Applying Regular Expressions to Sort Items in Google Sheets

Lists are more useful when grouped.

When you need to analyze a large list of items, you need to create areas of commonality to enable grouping and sorting that list. A simple example of grouping might be to think about a grocery list, where certain items (bananas, oranges) are fruits and other items (paper plates, napkins) are non-perishable items that need to be managed differently. Short lists of a few items are easy to categorize; longer items take an effort to sort and manage the data; and large lists (>200 items) might require a programmatic approach.

Fortunately, spreadsheets are excellent for a large, boring sort that might drive you a bit nuts if you tried to do it by hand. Spreadsheets require a logical framework to decide exactly how to organize your items into categories, especially if you have multiple criteria. To organize your items, you might look for an obvious sort (alphabetical) or count individual things, but you are more likely trying to create a grouping that’s not obvious.

RegEx can help (really)

Regular expressions are a computer-geeky way of writing a pattern for text that you want to match, and provide a TRUE or FALSE result to your expression. This code is amazing and flexible, and also a bit hard to master (check out https://regexr.com/ if you want a handy playground to try them out). You use Regular Expressions when you want to apply the same test to multiple items, e.g. finding the domain name in an email, or retrieving a portion of text from a URL.

Using a logical test and validating it in Regular Expressions allows you to take an abstract problem (find the senior leaders in a list of titles) that’s easily understood by humans but needs instructions for computers to execute. This all sounds logical, but searching for Google Sheets RegEx formulas might leave you feeling like adding more than one condition at a time is a bit … challenging. So I decided to simplify that process.

Here’s a concrete example of applying multiple true/false conditions to a single problem. If you’ve built prospect lists for outbound campaigns, there’s one thing that almost always happens: you have to “bucket” the titles by groups to decide what to do next. You might manually decide that titles starting with CEO or “Chief” are C-level, and that ones starting with VP are VP-level, but it’s kind of a drag to do this manually. Wouldn’t it be easier to define the filters, then apply the true/false results of each filter to all of your titles at once?

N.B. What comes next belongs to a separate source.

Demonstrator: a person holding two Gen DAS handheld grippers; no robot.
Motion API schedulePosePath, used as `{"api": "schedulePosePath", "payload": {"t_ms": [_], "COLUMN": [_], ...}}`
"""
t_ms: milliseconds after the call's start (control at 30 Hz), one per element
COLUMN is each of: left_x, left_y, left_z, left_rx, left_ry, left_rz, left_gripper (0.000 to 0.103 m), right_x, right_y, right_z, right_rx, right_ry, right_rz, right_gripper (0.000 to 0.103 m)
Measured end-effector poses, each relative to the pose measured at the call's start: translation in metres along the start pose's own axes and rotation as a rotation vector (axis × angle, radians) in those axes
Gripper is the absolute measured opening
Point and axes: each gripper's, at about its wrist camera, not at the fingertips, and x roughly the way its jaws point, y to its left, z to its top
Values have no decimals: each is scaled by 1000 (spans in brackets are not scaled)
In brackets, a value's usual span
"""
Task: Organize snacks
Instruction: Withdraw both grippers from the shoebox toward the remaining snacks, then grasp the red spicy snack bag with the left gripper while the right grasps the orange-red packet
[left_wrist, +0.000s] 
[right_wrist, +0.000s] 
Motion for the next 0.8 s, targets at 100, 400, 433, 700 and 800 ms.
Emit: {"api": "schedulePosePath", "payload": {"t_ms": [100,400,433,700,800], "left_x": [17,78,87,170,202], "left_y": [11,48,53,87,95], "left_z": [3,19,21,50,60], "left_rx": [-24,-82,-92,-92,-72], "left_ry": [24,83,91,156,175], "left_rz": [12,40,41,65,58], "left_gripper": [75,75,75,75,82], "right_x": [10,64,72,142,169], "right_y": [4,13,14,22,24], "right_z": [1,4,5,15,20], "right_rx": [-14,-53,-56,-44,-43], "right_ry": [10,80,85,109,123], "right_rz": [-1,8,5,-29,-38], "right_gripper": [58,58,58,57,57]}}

A quick tool to help sort lists

I decided to build a small tool in Google Sheets to model using multiple filters to test the ability to arrange job titles into families. To build this utility, I used Google Sheets to list the testName I wanted to establish in each row, followed by an example title, a Regular Expression condition I wanted to match, and the result of TRUE or FALSE for that test. I also created a column to help you understand which part of the string/title matched your condition.

Several rows of tests, displaying the regular expression used to evaluate the test

The initial list has four tests, where the simplest is:

(?i)(mgr|manager)

Or – in English – “match everything that has either the string “mgr” or the string “manager”, in the source string, and don’t worry about whether it’s upper or lower case.”

These tests each evaluate a job title, determining what seniority it lives in based on a keyword or words in the title. I intended this rule stack evaluate from the top to the bottom, so you would evaluate the first rule, then stop if you get TRUE, then move on to the next rule. If you prefer, you can keep going even when you have multiple TRUE conditions as it will help you understand the distribution of your list between buckets.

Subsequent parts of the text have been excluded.